Activity
Please return the listing exactly as written, but without its pictures.

Given material
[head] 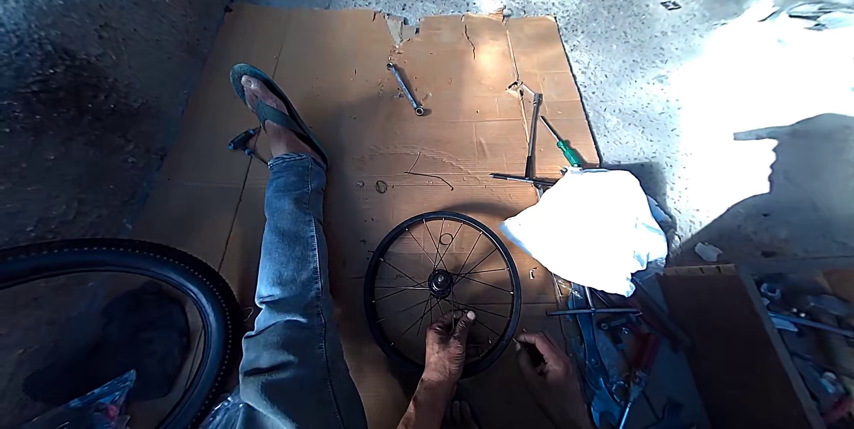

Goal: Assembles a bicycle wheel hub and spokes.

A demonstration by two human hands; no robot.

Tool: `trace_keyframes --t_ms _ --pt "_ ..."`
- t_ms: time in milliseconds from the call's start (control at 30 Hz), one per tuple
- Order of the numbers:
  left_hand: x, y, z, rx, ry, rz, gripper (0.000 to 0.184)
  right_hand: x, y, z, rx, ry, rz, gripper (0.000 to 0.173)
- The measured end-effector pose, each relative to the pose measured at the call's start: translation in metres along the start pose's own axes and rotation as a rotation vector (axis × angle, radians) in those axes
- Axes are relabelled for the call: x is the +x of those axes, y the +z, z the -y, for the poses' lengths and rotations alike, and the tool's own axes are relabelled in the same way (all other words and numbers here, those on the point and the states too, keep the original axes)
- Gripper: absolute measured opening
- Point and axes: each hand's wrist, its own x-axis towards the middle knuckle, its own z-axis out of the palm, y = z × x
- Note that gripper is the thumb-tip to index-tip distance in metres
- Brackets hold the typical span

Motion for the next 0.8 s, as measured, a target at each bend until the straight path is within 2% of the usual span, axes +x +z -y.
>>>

Reply to the exercise
[head] 

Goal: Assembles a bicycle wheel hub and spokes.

A demonstration by two human hands; no robot.

Tool: `trace_keyframes --t_ms _ --pt "_ ..."`
- t_ms: time in milliseconds from the call's start (control at 30 Hz), one per tuple
- Order of the numbers:
  left_hand: x, y, z, rx, ry, rz, gripper (0.000 to 0.184)
  right_hand: x, y, z, rx, ry, rz, gripper (0.000 to 0.173)
- The measured end-effector pose, each relative to the pose measured at the call's start: translation in metres along the start pose's own axes and rotation as a rotation vector (axis × angle, radians) in those axes
- Axes are relabelled for the call: x is the +x of those axes, y the +z, z the -y, for the poses' lengths and rotations alike, and the tool's own axes are relabelled in the same way (all other words and numbers here, those on the point and the states too, keep the original axes)
- Gripper: absolute measured opening
- Point and axes: each hand's wrist, its own x-axis towards the middle knuckle, its own z-axis out of the palm, y = z × x
- Note that gripper is the thumb-tip to index-tip distance in metres
- Brackets hold the typical span

Motion for the next 0.8 s, as measured, a target at each bend until the straight path is within 2% of the usual span, axes +x +z -y.
>>>

The answer to this exercise is complete.